_Task directions_.
Locate every line below that contains the word "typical" and copy it.

_Data for processing_.
Segment Open

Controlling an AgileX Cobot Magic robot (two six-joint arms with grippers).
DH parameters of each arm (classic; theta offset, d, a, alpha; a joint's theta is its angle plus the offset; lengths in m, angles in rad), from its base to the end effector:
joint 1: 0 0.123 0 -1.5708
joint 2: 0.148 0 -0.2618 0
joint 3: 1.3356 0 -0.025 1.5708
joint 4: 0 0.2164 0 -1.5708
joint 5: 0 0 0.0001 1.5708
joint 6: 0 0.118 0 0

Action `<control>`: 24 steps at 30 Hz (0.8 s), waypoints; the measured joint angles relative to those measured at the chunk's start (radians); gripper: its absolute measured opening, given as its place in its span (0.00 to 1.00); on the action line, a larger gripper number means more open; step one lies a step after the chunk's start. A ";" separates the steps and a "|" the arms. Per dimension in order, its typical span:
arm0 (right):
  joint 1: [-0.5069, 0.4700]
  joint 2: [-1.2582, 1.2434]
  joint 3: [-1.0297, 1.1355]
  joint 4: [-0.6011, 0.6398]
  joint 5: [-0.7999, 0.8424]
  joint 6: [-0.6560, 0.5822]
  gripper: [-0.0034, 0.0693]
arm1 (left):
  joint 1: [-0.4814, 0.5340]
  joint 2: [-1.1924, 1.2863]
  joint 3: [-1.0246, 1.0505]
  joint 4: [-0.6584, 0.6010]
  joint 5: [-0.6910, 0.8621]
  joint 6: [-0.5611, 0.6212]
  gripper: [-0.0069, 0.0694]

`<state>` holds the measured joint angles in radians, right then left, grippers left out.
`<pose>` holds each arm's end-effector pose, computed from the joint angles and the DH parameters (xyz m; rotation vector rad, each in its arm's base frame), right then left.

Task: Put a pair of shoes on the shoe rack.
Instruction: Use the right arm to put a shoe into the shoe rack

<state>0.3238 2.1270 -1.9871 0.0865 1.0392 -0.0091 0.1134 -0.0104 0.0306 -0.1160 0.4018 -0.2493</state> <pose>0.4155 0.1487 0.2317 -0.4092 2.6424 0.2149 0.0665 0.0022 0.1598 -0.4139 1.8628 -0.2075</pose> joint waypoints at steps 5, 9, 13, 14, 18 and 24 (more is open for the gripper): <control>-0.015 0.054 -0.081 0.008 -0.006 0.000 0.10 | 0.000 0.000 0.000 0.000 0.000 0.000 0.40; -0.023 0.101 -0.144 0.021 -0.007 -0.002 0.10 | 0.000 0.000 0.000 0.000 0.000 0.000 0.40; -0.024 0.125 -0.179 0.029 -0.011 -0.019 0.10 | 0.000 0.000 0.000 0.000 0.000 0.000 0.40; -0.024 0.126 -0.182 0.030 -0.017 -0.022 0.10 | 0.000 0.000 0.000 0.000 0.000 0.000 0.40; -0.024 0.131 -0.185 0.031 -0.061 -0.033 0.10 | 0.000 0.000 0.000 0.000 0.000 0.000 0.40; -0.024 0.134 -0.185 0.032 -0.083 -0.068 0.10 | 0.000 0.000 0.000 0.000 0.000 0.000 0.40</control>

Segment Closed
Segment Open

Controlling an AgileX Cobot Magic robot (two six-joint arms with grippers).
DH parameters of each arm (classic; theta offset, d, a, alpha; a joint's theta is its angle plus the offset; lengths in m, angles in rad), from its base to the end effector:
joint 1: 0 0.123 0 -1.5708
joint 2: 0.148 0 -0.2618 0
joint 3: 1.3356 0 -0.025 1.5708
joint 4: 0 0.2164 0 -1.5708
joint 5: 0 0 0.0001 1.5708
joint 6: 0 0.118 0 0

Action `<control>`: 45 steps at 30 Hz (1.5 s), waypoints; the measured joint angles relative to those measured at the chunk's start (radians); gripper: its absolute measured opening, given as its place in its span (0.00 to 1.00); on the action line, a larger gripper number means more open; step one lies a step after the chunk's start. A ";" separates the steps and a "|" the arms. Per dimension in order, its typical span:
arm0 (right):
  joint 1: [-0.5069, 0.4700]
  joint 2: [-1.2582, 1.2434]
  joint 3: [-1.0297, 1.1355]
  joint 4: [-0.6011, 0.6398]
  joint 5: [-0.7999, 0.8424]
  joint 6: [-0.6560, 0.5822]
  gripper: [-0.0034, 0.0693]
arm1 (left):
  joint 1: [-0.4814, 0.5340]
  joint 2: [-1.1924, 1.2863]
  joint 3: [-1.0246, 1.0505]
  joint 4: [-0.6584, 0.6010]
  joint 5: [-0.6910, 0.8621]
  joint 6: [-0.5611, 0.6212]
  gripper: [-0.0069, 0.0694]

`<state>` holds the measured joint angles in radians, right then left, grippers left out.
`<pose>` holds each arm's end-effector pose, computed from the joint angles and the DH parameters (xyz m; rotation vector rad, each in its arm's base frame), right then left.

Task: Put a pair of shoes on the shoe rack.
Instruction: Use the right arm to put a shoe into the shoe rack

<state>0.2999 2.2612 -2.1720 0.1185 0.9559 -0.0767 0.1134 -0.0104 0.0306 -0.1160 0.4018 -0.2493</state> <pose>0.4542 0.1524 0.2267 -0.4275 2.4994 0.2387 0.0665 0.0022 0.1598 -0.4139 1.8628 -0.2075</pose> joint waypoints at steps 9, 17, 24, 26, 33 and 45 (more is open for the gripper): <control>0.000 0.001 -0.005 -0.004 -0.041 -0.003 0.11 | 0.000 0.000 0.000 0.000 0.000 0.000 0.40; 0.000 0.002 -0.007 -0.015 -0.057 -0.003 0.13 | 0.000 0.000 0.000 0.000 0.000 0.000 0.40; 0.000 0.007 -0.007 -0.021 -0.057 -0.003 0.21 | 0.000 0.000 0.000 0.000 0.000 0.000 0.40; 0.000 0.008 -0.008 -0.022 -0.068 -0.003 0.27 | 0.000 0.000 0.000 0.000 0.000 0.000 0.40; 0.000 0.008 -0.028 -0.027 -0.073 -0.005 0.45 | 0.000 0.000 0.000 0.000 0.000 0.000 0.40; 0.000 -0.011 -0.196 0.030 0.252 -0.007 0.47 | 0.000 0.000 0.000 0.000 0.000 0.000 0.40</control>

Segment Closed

_Reply_.
Action `<control>`: 24 steps at 30 Hz (0.8 s), waypoints; the measured joint angles relative to those measured at the chunk's start (radians); gripper: its absolute measured opening, given as its place in its span (0.00 to 1.00); on the action line, a larger gripper number means more open; step one lies a step after the chunk's start. A ";" separates the steps and a "|" the arms. Per dimension in order, its typical span:
Action `<control>`: 45 steps at 30 Hz (1.5 s), waypoints; the measured joint angles relative to those measured at the chunk's start (radians); gripper: its absolute measured opening, given as its place in its span (0.00 to 1.00); on the action line, a larger gripper number means more open; step one lies a step after the chunk's start. A ";" separates the steps and a "|" the arms. Per dimension in order, its typical span:

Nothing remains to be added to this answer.